What’s more, the mention of uncertainty must be forceful, rather than something that gets lost in small print.
So the message itself must be nuanced, but the fact that the message is nuanced must be underscored.
All this makes things more complicated. It disallows any raw simplicity in the messaging. Understandably, many activists and enthusiasts prefer simple messages.
However, if a message has raw simplicity, and is subsequently seen to be wrong, observers will be likely to draw the wrong conclusion.
That kind of wrong conclusion lies behind each of flawed responses A to E above.
Sadly, lots of people who are evidently highly intelligent fail to take proper account of probabilities in assessing predictions of the future.
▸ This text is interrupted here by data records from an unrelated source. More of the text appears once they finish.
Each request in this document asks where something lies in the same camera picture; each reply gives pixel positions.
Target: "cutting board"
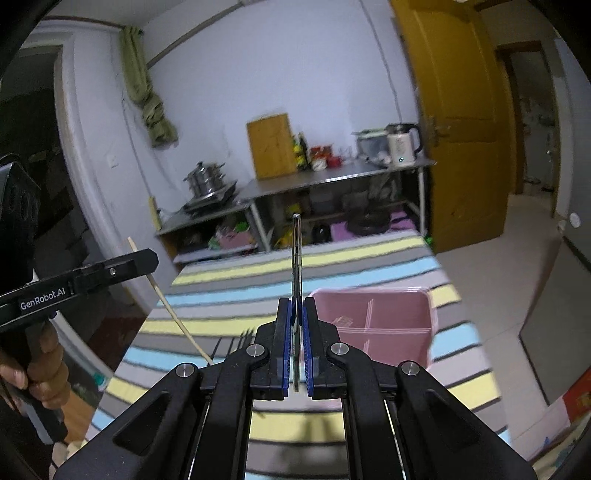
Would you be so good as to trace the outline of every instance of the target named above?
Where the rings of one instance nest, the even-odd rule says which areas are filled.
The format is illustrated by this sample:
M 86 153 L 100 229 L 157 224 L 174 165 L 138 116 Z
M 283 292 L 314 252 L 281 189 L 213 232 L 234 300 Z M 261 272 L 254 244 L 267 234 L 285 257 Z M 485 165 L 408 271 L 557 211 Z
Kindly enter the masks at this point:
M 296 172 L 293 136 L 286 113 L 250 122 L 246 129 L 258 180 Z

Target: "wooden door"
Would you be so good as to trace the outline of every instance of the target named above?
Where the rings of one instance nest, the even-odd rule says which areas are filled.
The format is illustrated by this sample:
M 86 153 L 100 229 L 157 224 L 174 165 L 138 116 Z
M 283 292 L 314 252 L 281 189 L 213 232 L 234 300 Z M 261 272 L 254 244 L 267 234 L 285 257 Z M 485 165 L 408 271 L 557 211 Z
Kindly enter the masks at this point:
M 432 169 L 431 231 L 441 252 L 499 236 L 510 149 L 493 47 L 473 7 L 391 0 L 417 82 Z

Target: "wall light switch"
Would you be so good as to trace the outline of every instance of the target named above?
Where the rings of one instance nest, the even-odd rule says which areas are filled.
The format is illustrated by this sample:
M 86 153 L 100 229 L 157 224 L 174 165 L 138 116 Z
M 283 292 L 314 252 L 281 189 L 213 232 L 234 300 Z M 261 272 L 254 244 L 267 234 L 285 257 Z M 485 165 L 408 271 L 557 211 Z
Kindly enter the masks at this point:
M 569 215 L 570 224 L 575 228 L 579 228 L 581 226 L 581 217 L 578 216 L 576 213 L 571 213 Z
M 115 156 L 111 153 L 107 155 L 107 163 L 109 164 L 109 167 L 111 167 L 111 168 L 115 168 L 117 165 L 119 165 L 119 162 L 117 161 Z

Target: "striped tablecloth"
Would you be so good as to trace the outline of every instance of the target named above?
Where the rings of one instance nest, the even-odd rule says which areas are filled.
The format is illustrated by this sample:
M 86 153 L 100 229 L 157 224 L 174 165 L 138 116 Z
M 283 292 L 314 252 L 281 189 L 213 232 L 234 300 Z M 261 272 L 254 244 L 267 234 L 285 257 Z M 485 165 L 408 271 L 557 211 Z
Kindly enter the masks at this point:
M 437 308 L 431 374 L 509 442 L 501 395 L 478 332 L 460 296 L 415 231 L 303 248 L 303 293 L 320 287 L 422 287 Z M 167 299 L 216 362 L 241 337 L 275 319 L 279 297 L 291 296 L 291 251 L 187 266 Z M 86 439 L 182 362 L 205 367 L 166 310 L 157 306 L 111 379 Z M 249 480 L 346 478 L 340 401 L 312 401 L 305 386 L 284 401 L 256 401 L 246 468 Z

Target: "finger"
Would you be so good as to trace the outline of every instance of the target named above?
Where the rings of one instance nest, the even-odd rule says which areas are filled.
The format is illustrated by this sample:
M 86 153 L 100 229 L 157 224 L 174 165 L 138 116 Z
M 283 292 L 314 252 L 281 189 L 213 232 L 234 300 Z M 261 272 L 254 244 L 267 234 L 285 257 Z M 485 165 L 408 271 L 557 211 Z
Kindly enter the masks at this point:
M 61 360 L 64 357 L 64 348 L 58 345 L 48 353 L 42 353 L 39 358 L 29 364 L 27 373 L 34 382 L 44 382 L 53 378 L 60 368 Z
M 34 383 L 30 386 L 29 392 L 39 401 L 46 401 L 56 396 L 68 383 L 68 367 L 62 363 L 53 378 L 50 380 Z
M 57 408 L 63 407 L 66 403 L 68 403 L 71 391 L 72 389 L 70 384 L 66 383 L 66 386 L 62 388 L 55 397 L 45 400 L 45 402 L 43 402 L 43 406 L 45 408 L 49 408 L 50 410 L 56 410 Z
M 21 390 L 25 389 L 28 385 L 24 368 L 2 350 L 0 350 L 0 377 Z
M 41 335 L 39 337 L 39 344 L 43 353 L 49 353 L 56 349 L 59 340 L 57 339 L 57 331 L 51 322 L 45 322 Z
M 2 398 L 5 402 L 6 405 L 8 405 L 11 410 L 16 410 L 19 411 L 20 413 L 22 413 L 22 400 L 18 397 L 15 397 L 13 395 L 10 396 L 10 398 L 4 396 L 4 395 L 0 395 L 0 398 Z

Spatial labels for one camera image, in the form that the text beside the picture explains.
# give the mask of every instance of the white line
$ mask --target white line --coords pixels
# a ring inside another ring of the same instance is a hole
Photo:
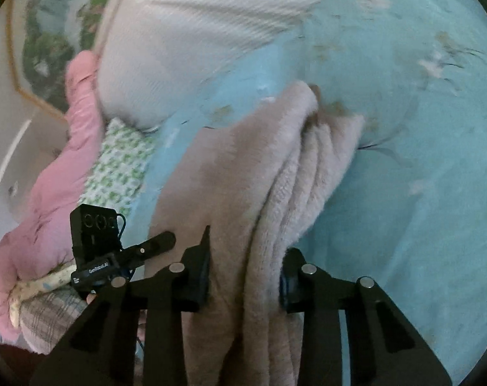
[[[32,119],[25,120],[23,125],[20,127],[20,130],[16,134],[15,138],[11,142],[7,154],[5,155],[4,159],[2,160],[2,164],[0,165],[0,183],[2,183],[2,179],[4,178],[5,171],[7,170],[7,166],[9,165],[9,162],[11,161],[11,158],[15,153],[16,147],[20,143],[21,138],[24,136],[31,122]]]

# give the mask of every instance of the device label
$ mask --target device label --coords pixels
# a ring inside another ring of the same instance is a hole
[[[90,274],[93,274],[93,273],[96,273],[97,271],[101,270],[101,269],[105,269],[106,267],[109,267],[109,262],[104,262],[96,267],[93,267],[92,269],[89,269],[88,272]]]

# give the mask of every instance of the blue bed sheet
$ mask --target blue bed sheet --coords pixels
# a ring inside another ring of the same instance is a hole
[[[374,277],[455,384],[487,348],[487,15],[477,0],[324,0],[207,83],[156,134],[125,244],[202,126],[294,79],[365,114],[348,174],[299,246],[334,277]]]

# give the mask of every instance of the white ribbed fabric
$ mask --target white ribbed fabric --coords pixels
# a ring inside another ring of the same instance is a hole
[[[159,126],[218,71],[319,1],[122,0],[98,72],[105,114],[139,129]]]

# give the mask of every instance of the camera lens
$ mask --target camera lens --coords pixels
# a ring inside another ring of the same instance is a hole
[[[93,216],[91,215],[84,215],[84,224],[91,228],[93,226]]]
[[[106,222],[106,217],[103,215],[95,216],[95,222],[98,229],[106,229],[106,226],[108,225],[108,223]]]

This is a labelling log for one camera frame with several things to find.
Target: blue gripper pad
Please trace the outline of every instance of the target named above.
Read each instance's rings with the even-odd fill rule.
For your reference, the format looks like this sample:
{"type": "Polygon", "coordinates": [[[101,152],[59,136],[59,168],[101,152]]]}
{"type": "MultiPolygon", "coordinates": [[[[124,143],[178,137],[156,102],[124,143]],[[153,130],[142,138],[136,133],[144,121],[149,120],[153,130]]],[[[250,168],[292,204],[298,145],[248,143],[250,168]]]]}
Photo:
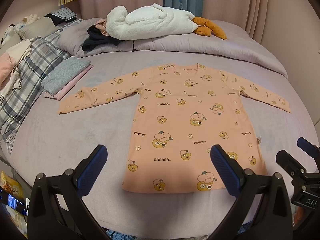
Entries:
{"type": "Polygon", "coordinates": [[[244,184],[241,166],[217,144],[211,147],[210,158],[229,194],[238,197],[244,184]]]}
{"type": "Polygon", "coordinates": [[[79,197],[89,194],[107,159],[107,148],[103,145],[98,145],[90,156],[83,159],[76,167],[73,180],[79,197]]]}
{"type": "Polygon", "coordinates": [[[298,147],[306,152],[312,158],[316,158],[319,155],[318,148],[315,147],[312,143],[308,142],[305,138],[300,137],[297,141],[298,147]]]}

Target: shirt sleeve
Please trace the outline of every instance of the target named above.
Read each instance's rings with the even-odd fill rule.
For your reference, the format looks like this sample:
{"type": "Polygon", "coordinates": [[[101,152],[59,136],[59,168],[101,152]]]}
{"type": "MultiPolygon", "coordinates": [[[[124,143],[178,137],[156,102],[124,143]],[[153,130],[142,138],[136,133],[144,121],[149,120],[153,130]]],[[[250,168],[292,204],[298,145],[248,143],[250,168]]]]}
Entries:
{"type": "Polygon", "coordinates": [[[225,82],[228,87],[234,90],[239,90],[241,95],[264,102],[291,113],[289,102],[276,93],[271,92],[270,90],[265,89],[264,87],[257,85],[248,79],[236,76],[226,71],[220,70],[220,75],[221,80],[225,82]]]}
{"type": "Polygon", "coordinates": [[[129,73],[97,85],[92,88],[82,87],[60,102],[58,114],[66,114],[94,106],[107,104],[127,97],[132,93],[143,94],[145,86],[152,79],[152,68],[129,73]]]}

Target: shirt's left sleeve
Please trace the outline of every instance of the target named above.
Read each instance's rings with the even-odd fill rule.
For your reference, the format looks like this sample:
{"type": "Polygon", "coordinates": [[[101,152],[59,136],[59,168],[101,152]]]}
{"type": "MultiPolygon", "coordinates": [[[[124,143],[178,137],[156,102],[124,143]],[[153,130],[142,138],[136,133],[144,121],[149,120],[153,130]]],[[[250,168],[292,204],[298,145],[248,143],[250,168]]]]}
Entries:
{"type": "Polygon", "coordinates": [[[276,93],[271,92],[270,90],[265,89],[264,87],[257,85],[248,79],[236,76],[226,71],[220,70],[220,75],[221,80],[225,82],[228,87],[234,90],[239,90],[241,95],[253,98],[291,113],[289,102],[276,93]]]}

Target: metal screw
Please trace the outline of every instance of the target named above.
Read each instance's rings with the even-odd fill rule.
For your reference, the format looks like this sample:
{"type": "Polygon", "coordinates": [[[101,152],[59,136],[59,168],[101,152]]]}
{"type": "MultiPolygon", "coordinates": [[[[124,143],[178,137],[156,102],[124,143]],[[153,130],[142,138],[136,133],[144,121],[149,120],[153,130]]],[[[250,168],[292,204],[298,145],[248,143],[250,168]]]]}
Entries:
{"type": "Polygon", "coordinates": [[[41,173],[39,173],[38,175],[37,175],[37,179],[42,179],[43,178],[43,173],[41,172],[41,173]]]}
{"type": "Polygon", "coordinates": [[[253,174],[253,171],[250,170],[250,169],[245,169],[245,170],[244,170],[244,173],[247,174],[248,176],[250,176],[250,175],[253,174]]]}
{"type": "Polygon", "coordinates": [[[67,169],[64,174],[66,174],[67,176],[70,176],[73,173],[73,169],[67,169]]]}
{"type": "Polygon", "coordinates": [[[276,176],[277,179],[281,179],[282,178],[282,176],[281,176],[281,174],[279,172],[276,172],[275,176],[276,176]]]}

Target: pink fluffy cloth
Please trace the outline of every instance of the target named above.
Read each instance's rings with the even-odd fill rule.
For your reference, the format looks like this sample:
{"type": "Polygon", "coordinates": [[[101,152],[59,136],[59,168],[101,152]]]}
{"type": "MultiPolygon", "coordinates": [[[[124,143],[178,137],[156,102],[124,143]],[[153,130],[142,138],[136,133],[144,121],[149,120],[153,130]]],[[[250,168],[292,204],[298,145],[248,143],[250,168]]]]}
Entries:
{"type": "Polygon", "coordinates": [[[45,98],[55,98],[57,100],[60,100],[64,97],[66,93],[68,93],[71,88],[75,86],[75,84],[84,76],[84,74],[87,73],[87,71],[92,68],[93,65],[88,65],[83,71],[81,71],[78,75],[76,75],[68,84],[66,84],[58,93],[56,93],[54,96],[50,95],[48,92],[44,92],[45,98]]]}
{"type": "Polygon", "coordinates": [[[0,84],[10,75],[16,65],[17,63],[9,53],[6,52],[0,56],[0,84]]]}

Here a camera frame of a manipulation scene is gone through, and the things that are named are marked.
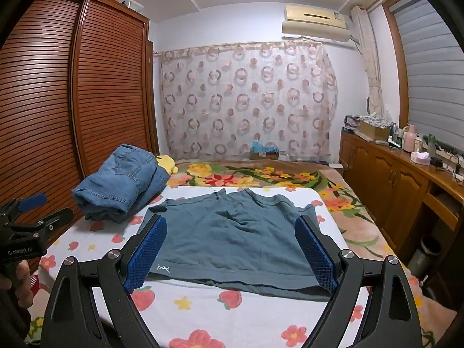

At the back of their minds, an argument like the following holds sway:
- An outcome predicted by an apparent expert failed to materialise.
- Therefore we should discard anything else that apparent expert says.
Quite likely the expert in question was aware of the uncertainties affecting their prediction. But they failed to emphasise these uncertainties strongly enough.
Transcending cognitive biases
As we know, we humans are prey to large numbers of cognitive biases. Even people with a good education, and who are masters of particular academic disciplines, regularly fall foul of these biases. They seem to be baked deep into our brains, and may even have conveyed some survival benefit, on average, in times long past. In the more complicated world we’re now living in, we need to help each other to recognise and resist the ill effects of these biases. Including the ill effects of the “probability neglect” bias which I’ve been writing about above.
Indeed, one of the most important lessons from the current chaotic situation arising from the Covid-19 pandemic is that society in general needs to raise its understanding of a number of principles related to mathematics:
- The nature of exponential curves – and how linear thinking often comes to grief, in failing to appreciate exponentials
- The nature of probabilities and uncertainties – and how binary thinking often comes to grief, in failing to appreciate probabilities.
This raising of understanding won’t be easy. But it’s a task we should all embrace.
Image sources: Thanasis Papazacharias and Michel Müller from Pixabay.
Footnote 1: The topic of “illiteracy about exponentials and probabilities” is one I’ll be mentioning in this Fast Future webinar taking place on Sunday evening.
Footnote 2: Some people who offer a rationally flawed response like the ones above are, sadly, well aware of the flawed nature of their response, but they offer it anyway. They do so since they believe the response may well influence public discussion, despite being flawed. They put a higher value on promoting their own cause, rather than on keeping the content of the debate as rational as possible. They don’t mind adding to the irrationality of public discussion. That’s a topic for a separate discussion, but it’s my view that we need to find both “carrots” and “sticks” to discourage people from deliberately promoting views they know to be irrational. And, yes, you guessed it, I’ll be touching on that topic too on Sunday evening.